CITIZEN: It is very hard for us now because so many people have gone. Production has been hit. In the factories there have been lots of changes. The bosses keep coming to us to work over time. A lot of the production staff is gone. In the mechanical section there is only 5 people left.
MR. GOWING: Before last weekend's new exodus the situation had already become bad enough for East Berlin to ship in several hundred Vietnamese workers to fill laboring and semi-skilled jobs. Some told me they hated the work. They do not like the way they are treated here either. Now after 10,000 conscript soldiers have been drafted in to man the faltering public transport system and to fill factory jobs.
MR. LEHRER: The cost of the refugee flood from East Germany and the East Block nations is beginning to also mount in West Germany. Today the Bonn Government said it would spend 4.3 billion dollars to build apartments for refugees. FOCUS - SAVINGS & LOSS
MR. LEHRER: Next more on the story of Lincoln Savings & Loan of Irvine, California, and its owner, Charles Keating, Jr. The federal government took over Lincoln in April, following repeated charges of mismanagement and fraud.
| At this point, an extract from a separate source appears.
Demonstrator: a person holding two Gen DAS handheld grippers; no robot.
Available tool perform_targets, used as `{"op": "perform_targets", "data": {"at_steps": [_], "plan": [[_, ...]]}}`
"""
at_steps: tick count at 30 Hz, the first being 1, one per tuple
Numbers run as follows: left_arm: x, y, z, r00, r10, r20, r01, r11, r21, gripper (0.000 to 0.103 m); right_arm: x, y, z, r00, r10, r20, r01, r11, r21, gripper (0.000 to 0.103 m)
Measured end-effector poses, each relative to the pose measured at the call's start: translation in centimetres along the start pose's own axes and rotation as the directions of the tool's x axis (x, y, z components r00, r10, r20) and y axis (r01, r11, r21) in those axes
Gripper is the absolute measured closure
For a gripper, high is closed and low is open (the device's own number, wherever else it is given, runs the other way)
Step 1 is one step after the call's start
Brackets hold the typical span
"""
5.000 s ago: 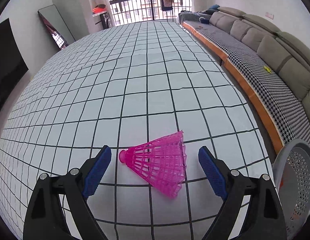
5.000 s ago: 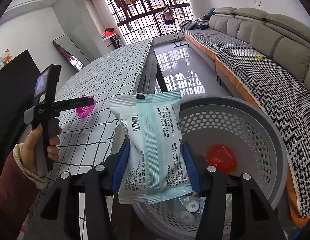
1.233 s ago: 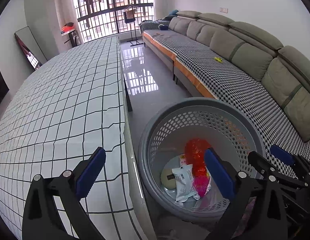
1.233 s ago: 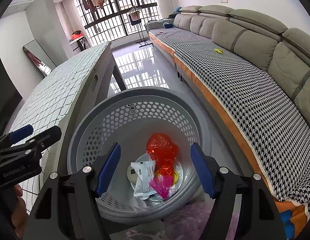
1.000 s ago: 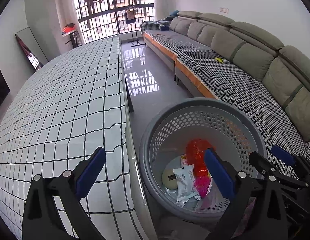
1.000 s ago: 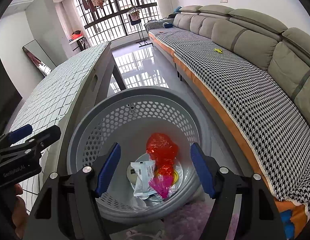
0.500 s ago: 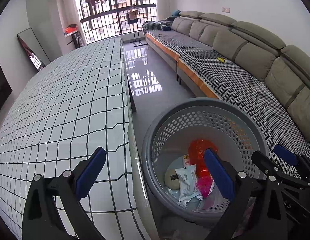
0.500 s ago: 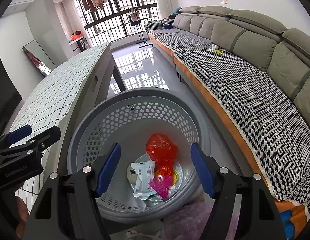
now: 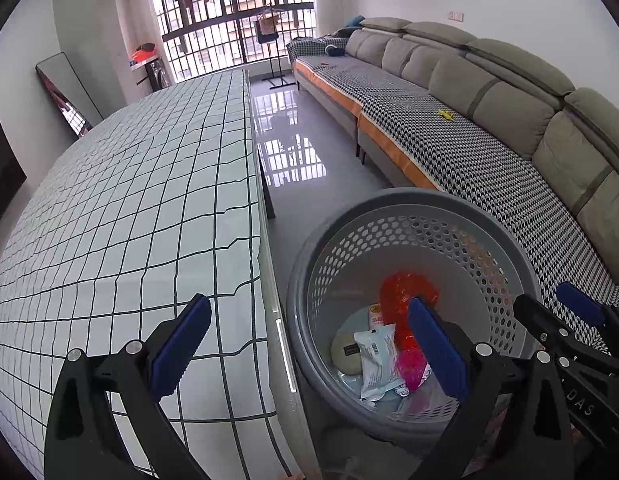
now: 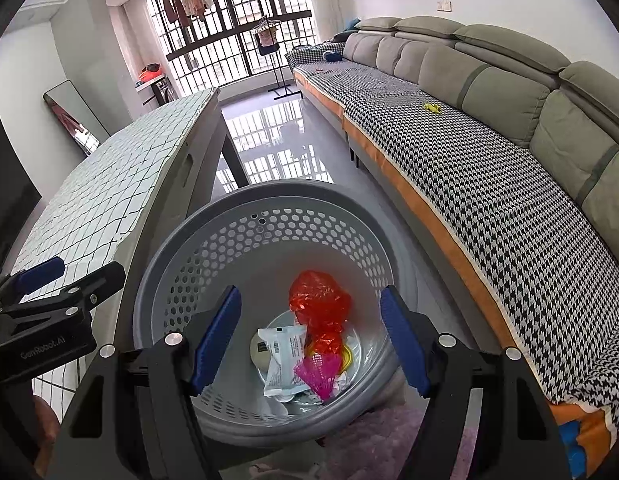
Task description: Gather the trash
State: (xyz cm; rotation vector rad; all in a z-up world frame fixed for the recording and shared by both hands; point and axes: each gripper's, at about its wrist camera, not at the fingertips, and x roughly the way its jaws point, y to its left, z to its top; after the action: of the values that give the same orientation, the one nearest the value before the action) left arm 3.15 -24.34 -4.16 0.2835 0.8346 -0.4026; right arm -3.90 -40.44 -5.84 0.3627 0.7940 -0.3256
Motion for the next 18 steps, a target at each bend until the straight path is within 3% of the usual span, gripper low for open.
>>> {"op": "perform_targets", "data": {"at_steps": [18], "plan": [[-0.05, 0.04, -0.22, 1.000, -0.011, -0.002, 0.011, 1.000, 0.009, 0.006, -0.17, 0.17, 0.01, 1.000, 0.001, 0.006, -0.001, 1.000, -0.003, 0.034]]}}
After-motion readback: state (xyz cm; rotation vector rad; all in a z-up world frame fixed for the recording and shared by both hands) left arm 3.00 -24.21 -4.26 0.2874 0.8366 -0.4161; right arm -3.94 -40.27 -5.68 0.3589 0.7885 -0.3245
It was the largest savings & loan takeover in U.S. history, and may end up costing American taxpayers more than $2 billion. The investigation by the House Banking Committee involves among others five U.S. Senators who lobbied regulators on Keating's behalf. We have excerpts from today's committee testimony after a backgrounder by Correspondent Jeffrey Kaye of public station KCET-Los Angeles.
MR. KAYE: In 1984, Keating's American Continental Corporation, ACC, bought Lincoln and it's 29 branch offices in Southern California. Lincoln plowed its depositors' investments into a portfolio containing a high proportion of junk bonds and raw land. American Continental attorney James Feder explained why.
JAMES FEDER, American Continental Lawyer: The intent was to operate the business of Lincoln and Lincoln subsidiaries in the most profitable manner and engage in the type of lending activities which would make a return for the investors and the depositors of ACC and Lincoln respectively.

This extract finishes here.